_Task to carry out_
Copy the listing below in full, exactly.

"""

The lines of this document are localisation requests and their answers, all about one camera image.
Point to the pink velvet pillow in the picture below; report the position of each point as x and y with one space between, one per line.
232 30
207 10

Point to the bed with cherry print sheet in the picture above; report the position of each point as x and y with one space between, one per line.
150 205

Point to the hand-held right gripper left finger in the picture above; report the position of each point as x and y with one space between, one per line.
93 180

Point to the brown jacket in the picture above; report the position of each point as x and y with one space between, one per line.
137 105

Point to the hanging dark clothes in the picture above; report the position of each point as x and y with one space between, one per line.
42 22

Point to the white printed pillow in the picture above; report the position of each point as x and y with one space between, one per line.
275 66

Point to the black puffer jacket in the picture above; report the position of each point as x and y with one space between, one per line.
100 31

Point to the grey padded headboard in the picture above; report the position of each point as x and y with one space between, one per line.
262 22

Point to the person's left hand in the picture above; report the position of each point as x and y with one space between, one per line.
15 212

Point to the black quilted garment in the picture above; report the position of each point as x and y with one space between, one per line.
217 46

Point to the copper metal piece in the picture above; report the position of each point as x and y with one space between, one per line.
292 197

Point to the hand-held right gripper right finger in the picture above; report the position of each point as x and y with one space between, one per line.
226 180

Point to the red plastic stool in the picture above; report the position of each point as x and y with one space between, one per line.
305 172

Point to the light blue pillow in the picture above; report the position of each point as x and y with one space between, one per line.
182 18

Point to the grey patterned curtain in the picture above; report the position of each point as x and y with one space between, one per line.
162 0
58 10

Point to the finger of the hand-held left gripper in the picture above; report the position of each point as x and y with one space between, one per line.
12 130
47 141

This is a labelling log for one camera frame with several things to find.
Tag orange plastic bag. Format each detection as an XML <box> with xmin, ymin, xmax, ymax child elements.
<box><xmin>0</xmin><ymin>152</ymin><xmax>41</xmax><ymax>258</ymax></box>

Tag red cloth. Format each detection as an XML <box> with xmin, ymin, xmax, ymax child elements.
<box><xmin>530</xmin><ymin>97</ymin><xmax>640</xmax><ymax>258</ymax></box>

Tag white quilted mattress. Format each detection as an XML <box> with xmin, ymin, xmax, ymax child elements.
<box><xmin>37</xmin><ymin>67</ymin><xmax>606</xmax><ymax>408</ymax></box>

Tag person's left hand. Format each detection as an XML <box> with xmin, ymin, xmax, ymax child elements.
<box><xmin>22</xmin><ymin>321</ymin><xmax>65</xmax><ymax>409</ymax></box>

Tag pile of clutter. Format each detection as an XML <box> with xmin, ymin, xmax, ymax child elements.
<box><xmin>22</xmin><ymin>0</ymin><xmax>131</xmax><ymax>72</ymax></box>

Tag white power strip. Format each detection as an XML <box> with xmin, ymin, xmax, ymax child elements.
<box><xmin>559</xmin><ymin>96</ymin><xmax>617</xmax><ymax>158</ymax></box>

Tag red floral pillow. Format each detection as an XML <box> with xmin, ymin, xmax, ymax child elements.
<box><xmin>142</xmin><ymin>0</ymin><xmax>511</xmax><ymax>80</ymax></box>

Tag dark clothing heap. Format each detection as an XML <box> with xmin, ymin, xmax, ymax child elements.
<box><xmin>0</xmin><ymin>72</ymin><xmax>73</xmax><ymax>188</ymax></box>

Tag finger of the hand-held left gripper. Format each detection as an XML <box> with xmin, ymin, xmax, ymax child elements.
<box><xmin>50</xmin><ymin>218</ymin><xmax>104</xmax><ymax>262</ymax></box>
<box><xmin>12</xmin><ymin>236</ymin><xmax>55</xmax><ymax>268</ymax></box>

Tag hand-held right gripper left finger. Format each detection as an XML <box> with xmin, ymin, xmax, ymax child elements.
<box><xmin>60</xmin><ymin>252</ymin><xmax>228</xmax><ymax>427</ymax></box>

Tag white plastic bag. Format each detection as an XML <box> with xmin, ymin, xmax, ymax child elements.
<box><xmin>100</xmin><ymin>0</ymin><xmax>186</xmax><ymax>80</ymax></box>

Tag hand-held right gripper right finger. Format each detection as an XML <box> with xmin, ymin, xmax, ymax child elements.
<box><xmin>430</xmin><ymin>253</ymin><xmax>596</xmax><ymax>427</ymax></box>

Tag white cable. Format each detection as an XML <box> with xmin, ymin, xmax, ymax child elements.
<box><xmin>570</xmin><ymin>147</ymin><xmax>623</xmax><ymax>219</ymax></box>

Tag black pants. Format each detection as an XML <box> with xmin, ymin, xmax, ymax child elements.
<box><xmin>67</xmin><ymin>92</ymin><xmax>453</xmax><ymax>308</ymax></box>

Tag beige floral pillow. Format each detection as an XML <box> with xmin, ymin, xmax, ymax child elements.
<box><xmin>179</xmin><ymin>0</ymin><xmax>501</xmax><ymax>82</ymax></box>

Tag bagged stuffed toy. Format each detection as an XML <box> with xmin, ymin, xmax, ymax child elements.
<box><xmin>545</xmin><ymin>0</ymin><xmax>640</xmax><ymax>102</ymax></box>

"""

_Solved problem_
The lines of this document are localisation requests and their answers, all about one camera image.
Point to the pink velvet pillow in the picture below; report the position of each point as x and y with one space between, one per line.
232 30
207 10

Point to the bed with cherry print sheet in the picture above; report the position of each point as x and y with one space between, one per line.
150 205

Point to the hand-held right gripper left finger in the picture above; report the position of each point as x and y with one space between, one per line.
93 180

Point to the brown jacket in the picture above; report the position of each point as x and y with one space between, one per line.
137 105

Point to the hanging dark clothes in the picture above; report the position of each point as x and y with one space between, one per line.
42 22

Point to the white printed pillow in the picture above; report the position of each point as x and y with one space between, one per line.
275 66

Point to the black puffer jacket in the picture above; report the position of each point as x and y with one space between, one per line.
100 31

Point to the grey padded headboard in the picture above; report the position of each point as x and y with one space between, one per line.
262 22

Point to the person's left hand in the picture above; report the position of each point as x and y with one space between, one per line.
15 212

Point to the black quilted garment in the picture above; report the position of each point as x and y with one space between, one per line.
217 46

Point to the copper metal piece in the picture above; report the position of each point as x and y with one space between, one per line.
292 197

Point to the hand-held right gripper right finger in the picture above; report the position of each point as x and y with one space between, one per line.
226 180

Point to the red plastic stool in the picture above; report the position of each point as x and y with one space between, one per line.
305 172

Point to the light blue pillow in the picture above; report the position of each point as x and y with one space between, one per line.
182 18

Point to the grey patterned curtain in the picture above; report the position of each point as x and y with one space between, one per line.
162 0
58 10

Point to the finger of the hand-held left gripper in the picture above; report the position of each point as x and y with one space between, one per line.
12 130
47 141

This is a labelling log for one camera frame with several things to find.
Tag orange plastic bag. Format each detection as an XML <box> with xmin, ymin, xmax, ymax child elements.
<box><xmin>0</xmin><ymin>152</ymin><xmax>41</xmax><ymax>258</ymax></box>

Tag red cloth. Format each detection as an XML <box> with xmin, ymin, xmax, ymax child elements.
<box><xmin>530</xmin><ymin>97</ymin><xmax>640</xmax><ymax>258</ymax></box>

Tag white quilted mattress. Format each detection as an XML <box> with xmin, ymin, xmax, ymax child elements.
<box><xmin>37</xmin><ymin>67</ymin><xmax>606</xmax><ymax>408</ymax></box>

Tag person's left hand. Format each detection as an XML <box> with xmin, ymin, xmax, ymax child elements.
<box><xmin>22</xmin><ymin>321</ymin><xmax>65</xmax><ymax>409</ymax></box>

Tag pile of clutter. Format each detection as an XML <box> with xmin, ymin, xmax, ymax child elements.
<box><xmin>22</xmin><ymin>0</ymin><xmax>131</xmax><ymax>72</ymax></box>

Tag white power strip. Format each detection as an XML <box> with xmin, ymin, xmax, ymax child elements.
<box><xmin>559</xmin><ymin>96</ymin><xmax>617</xmax><ymax>158</ymax></box>

Tag red floral pillow. Format each detection as an XML <box> with xmin, ymin, xmax, ymax child elements.
<box><xmin>142</xmin><ymin>0</ymin><xmax>511</xmax><ymax>80</ymax></box>

Tag dark clothing heap. Format each detection as an XML <box> with xmin, ymin, xmax, ymax child elements.
<box><xmin>0</xmin><ymin>72</ymin><xmax>73</xmax><ymax>188</ymax></box>

Tag finger of the hand-held left gripper. Format each detection as an XML <box> with xmin, ymin, xmax, ymax child elements.
<box><xmin>50</xmin><ymin>218</ymin><xmax>104</xmax><ymax>262</ymax></box>
<box><xmin>12</xmin><ymin>236</ymin><xmax>55</xmax><ymax>268</ymax></box>

Tag hand-held right gripper left finger. Format each detection as an XML <box> with xmin, ymin, xmax, ymax child elements.
<box><xmin>60</xmin><ymin>252</ymin><xmax>228</xmax><ymax>427</ymax></box>

Tag white plastic bag. Format each detection as an XML <box> with xmin, ymin, xmax, ymax child elements.
<box><xmin>100</xmin><ymin>0</ymin><xmax>186</xmax><ymax>80</ymax></box>

Tag hand-held right gripper right finger. Format each detection as an XML <box> with xmin, ymin, xmax, ymax child elements.
<box><xmin>430</xmin><ymin>253</ymin><xmax>596</xmax><ymax>427</ymax></box>

Tag white cable. Format each detection as an XML <box> with xmin, ymin, xmax, ymax child elements.
<box><xmin>570</xmin><ymin>147</ymin><xmax>623</xmax><ymax>219</ymax></box>

Tag black pants. Format each detection as an XML <box> with xmin, ymin, xmax, ymax child elements.
<box><xmin>67</xmin><ymin>92</ymin><xmax>453</xmax><ymax>308</ymax></box>

Tag beige floral pillow. Format each detection as an XML <box> with xmin, ymin, xmax, ymax child elements.
<box><xmin>179</xmin><ymin>0</ymin><xmax>501</xmax><ymax>82</ymax></box>

Tag bagged stuffed toy. Format each detection as an XML <box> with xmin, ymin, xmax, ymax child elements.
<box><xmin>545</xmin><ymin>0</ymin><xmax>640</xmax><ymax>102</ymax></box>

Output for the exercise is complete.